DD had over a year of spontaneous, heavy nose and mouth bleeds and a tiny accidental cut to the scalp which bled seriously before she was two. The incident which took place just before her DX was awful. I had insisted on her being kept in and monitored as I was sure given hrt history and severe bruising that she had something like haemophilia.
I will never forget waking up and hearing the doctor on his ward round sniggering outside with his colleagues that, "the mother is hysterical and thinks the girl has haemophilia. The bleeding has stopped now ho ho". I dragged him into the cubicle to see a blue-lipped still gushing DD, head stuck to the pillow. Luckily we DID get a test as a result of it all and he spent a lot of time dodging into cupboards and sluice-rooms when we met in the corridors.
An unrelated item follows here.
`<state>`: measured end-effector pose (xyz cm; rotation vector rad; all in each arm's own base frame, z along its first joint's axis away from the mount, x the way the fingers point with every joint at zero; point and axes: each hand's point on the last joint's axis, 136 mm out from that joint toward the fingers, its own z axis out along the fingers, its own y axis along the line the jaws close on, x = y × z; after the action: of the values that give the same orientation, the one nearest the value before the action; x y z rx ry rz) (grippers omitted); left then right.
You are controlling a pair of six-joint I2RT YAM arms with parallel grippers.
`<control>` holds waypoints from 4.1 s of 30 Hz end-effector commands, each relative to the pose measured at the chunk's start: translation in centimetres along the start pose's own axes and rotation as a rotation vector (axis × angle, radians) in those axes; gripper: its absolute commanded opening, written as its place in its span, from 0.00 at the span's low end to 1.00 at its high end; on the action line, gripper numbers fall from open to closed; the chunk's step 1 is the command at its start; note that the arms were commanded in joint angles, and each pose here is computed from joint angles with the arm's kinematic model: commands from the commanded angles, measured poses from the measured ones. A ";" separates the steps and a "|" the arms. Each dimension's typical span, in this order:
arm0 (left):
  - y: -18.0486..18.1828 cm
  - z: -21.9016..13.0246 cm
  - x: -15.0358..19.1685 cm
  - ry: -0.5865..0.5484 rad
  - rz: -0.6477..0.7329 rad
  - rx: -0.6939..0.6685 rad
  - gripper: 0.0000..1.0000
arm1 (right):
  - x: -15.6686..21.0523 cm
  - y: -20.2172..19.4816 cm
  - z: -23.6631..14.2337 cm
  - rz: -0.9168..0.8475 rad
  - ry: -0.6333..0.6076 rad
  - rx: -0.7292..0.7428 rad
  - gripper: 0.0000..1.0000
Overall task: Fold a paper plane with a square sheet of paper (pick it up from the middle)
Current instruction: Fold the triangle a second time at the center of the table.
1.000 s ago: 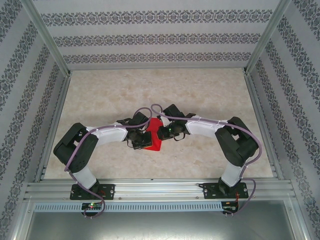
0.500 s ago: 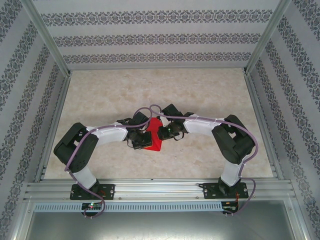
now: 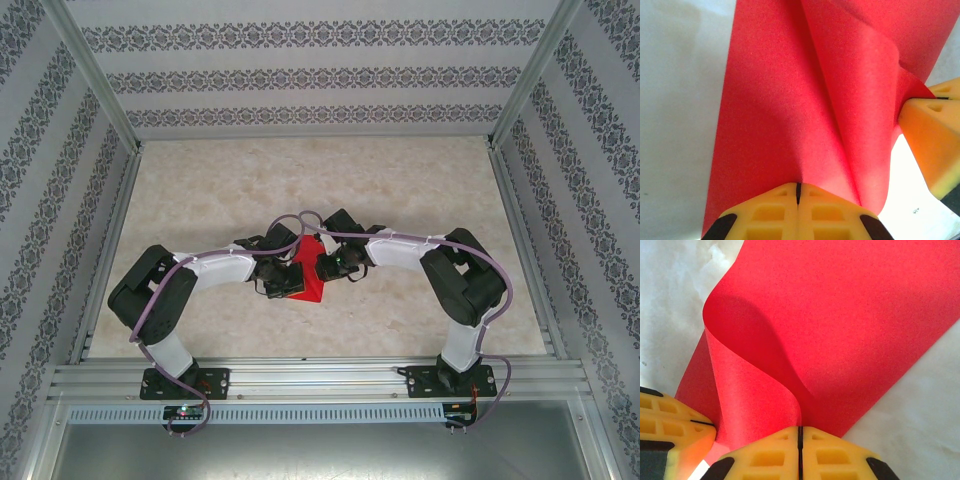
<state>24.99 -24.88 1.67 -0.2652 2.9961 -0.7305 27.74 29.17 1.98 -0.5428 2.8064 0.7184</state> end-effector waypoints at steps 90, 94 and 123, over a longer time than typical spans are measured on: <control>0.8 2.8 -2.8 -0.061 -0.213 0.211 0.00 | 2.3 6.2 -0.1 0.148 -0.011 -0.186 0.08; 0.8 2.8 -2.7 -0.056 -0.211 0.211 0.00 | 2.7 5.3 0.6 0.167 0.004 -0.166 0.09; 1.6 3.5 -2.5 -0.046 -0.230 0.177 0.00 | 9.5 2.2 0.4 0.275 0.127 -0.163 0.12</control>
<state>29.25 -26.79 1.70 -0.5004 2.7410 -1.1659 21.13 30.30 1.49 -0.2443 2.8703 1.0564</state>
Now haemophilia does not cause problems in girls as they are carriers, but it was clear that something wasn't right. Turns out that her problem is in 1% of the population. There are FB groups about it and she is recognised to be a classic case. Was it too much for a trained professional, (well several actually, but none as nasty) to consider that she may suffer from something with an incidence that high? Apparently so.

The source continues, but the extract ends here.